[MATERIAL PROVIDED Boundary: Start]
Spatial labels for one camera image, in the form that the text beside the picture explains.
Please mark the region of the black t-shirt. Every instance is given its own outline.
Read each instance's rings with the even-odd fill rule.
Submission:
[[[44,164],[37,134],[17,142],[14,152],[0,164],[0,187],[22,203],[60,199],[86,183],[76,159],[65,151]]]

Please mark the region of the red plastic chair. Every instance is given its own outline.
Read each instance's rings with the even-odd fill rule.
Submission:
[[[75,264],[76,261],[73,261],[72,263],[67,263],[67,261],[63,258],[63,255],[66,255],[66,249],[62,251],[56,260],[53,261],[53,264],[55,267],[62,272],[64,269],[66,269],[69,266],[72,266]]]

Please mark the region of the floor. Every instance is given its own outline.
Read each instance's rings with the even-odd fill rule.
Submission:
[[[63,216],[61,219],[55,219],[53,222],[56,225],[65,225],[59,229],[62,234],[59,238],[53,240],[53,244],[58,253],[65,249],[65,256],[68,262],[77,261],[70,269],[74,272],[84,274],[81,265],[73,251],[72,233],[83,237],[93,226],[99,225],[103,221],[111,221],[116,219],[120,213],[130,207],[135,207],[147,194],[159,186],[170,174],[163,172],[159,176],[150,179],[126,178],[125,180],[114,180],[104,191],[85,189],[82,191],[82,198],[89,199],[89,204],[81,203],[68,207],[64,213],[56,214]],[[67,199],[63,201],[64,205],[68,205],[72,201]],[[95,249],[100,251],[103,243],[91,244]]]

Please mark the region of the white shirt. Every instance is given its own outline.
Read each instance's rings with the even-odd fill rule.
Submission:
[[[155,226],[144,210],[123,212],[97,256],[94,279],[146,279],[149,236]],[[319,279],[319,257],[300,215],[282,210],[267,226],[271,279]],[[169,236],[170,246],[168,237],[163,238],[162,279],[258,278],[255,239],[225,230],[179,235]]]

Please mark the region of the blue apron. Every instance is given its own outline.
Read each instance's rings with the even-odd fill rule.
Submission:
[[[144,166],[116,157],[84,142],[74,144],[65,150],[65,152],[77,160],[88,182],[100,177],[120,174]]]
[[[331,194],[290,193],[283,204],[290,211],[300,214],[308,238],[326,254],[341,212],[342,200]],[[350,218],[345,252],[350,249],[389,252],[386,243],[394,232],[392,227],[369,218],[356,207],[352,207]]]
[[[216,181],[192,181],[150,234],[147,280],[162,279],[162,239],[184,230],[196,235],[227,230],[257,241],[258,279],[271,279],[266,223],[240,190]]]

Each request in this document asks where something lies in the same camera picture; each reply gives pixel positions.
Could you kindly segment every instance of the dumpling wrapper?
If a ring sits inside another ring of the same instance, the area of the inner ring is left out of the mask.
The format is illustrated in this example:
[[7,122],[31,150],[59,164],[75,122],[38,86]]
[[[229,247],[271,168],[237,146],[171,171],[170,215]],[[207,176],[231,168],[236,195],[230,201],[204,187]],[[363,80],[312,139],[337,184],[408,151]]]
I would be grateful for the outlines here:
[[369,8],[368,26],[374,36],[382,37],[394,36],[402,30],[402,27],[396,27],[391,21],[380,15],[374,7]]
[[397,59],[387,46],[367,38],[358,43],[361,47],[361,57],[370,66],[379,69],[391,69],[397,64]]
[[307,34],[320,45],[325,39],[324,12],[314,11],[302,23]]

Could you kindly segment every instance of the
[MATERIAL PROVIDED Boundary: End]
[MATERIAL PROVIDED Boundary: Start]
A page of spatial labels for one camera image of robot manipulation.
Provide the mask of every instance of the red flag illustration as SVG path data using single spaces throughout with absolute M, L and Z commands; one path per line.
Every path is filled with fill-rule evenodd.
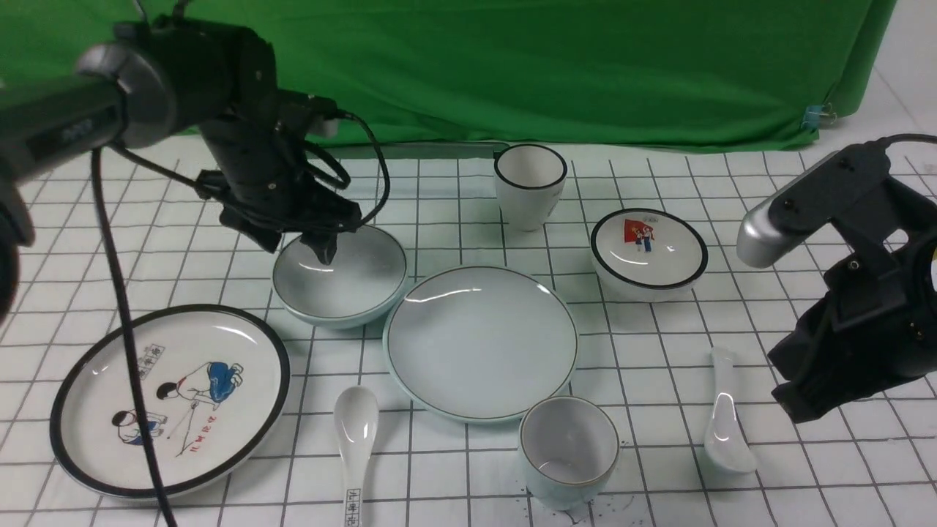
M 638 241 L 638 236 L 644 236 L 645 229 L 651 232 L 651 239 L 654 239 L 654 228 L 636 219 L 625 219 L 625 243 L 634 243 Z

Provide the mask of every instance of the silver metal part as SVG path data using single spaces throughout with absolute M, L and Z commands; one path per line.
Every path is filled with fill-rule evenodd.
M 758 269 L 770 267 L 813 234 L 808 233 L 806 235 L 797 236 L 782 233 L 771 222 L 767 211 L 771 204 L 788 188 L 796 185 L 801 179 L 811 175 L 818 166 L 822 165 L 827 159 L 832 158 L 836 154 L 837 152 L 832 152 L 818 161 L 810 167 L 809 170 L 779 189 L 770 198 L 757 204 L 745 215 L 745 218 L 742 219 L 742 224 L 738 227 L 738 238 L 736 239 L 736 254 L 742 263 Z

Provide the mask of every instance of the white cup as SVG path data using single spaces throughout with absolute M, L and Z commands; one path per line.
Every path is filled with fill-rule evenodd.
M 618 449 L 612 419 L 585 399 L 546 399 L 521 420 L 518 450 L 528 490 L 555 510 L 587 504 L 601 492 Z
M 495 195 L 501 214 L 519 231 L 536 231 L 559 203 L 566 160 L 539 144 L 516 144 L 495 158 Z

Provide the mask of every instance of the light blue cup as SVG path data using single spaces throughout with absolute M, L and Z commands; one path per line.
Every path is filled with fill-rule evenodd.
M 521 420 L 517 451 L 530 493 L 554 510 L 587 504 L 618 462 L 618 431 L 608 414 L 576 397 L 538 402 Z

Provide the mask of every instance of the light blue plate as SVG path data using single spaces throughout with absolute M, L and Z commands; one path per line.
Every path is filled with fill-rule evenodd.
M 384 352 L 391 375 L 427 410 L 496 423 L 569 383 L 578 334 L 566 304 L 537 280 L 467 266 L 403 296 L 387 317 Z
[MATERIAL PROVIDED Boundary: End]
◆ **TASK PROMPT**: Among the lines above, find those with the word "single" and list them.

◆ **ANSWER FOR THE TASK**:
Provide the mask of every instance of the red flag illustration as SVG path data using single spaces throughout with absolute M, L and Z commands; one path per line.
Provide the mask of every instance of the silver metal part as SVG path data using single spaces throughout with absolute M, L and Z commands; one path per line.
Provide the mask of every instance of the white cup as SVG path data using single spaces throughout with absolute M, L and Z commands; one path per line.
Provide the mask of every instance of the light blue cup as SVG path data using single spaces throughout with absolute M, L and Z commands; one path per line.
Provide the mask of every instance of the light blue plate as SVG path data using single spaces throughout with absolute M, L and Z commands; one path per line.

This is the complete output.